ACTIVITY. Going from the line that contains "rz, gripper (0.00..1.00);" to the last line of the material below, repeat every line exactly.
*** Block opens ***
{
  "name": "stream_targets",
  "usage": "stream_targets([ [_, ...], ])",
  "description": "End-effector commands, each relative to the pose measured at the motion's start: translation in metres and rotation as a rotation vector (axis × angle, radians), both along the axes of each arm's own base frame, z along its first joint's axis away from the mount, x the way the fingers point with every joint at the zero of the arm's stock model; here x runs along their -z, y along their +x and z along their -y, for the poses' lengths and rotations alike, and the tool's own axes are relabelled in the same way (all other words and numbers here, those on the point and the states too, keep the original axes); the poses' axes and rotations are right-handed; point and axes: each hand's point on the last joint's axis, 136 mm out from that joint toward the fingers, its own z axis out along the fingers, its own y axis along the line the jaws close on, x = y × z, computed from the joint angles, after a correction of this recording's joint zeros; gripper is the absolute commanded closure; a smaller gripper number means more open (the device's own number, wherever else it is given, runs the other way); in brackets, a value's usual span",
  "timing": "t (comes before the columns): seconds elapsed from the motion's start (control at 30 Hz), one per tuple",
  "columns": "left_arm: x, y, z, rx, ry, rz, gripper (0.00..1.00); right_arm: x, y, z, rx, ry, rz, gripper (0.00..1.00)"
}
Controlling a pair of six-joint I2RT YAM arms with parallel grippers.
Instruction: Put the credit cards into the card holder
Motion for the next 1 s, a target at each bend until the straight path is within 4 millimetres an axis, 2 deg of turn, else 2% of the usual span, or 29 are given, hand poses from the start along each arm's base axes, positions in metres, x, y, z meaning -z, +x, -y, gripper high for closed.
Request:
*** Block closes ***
PROBLEM SOLUTION.
  "columns": "left_arm: x, y, z, rx, ry, rz, gripper (0.00..1.00); right_arm: x, y, z, rx, ry, rz, gripper (0.00..1.00)"
}
Controlling a pair of six-joint I2RT YAM arms with parallel grippers.
Instruction: Put the credit cards into the card holder
Motion for the next 1 s, a target at each bend until the straight path is within 4 millimetres an axis, 2 deg of turn, else 2% of the usual span, or 29 are given, hand poses from the start along each arm's base axes, positions in metres, x, y, z meaning -z, +x, -y, gripper high for closed.
Request:

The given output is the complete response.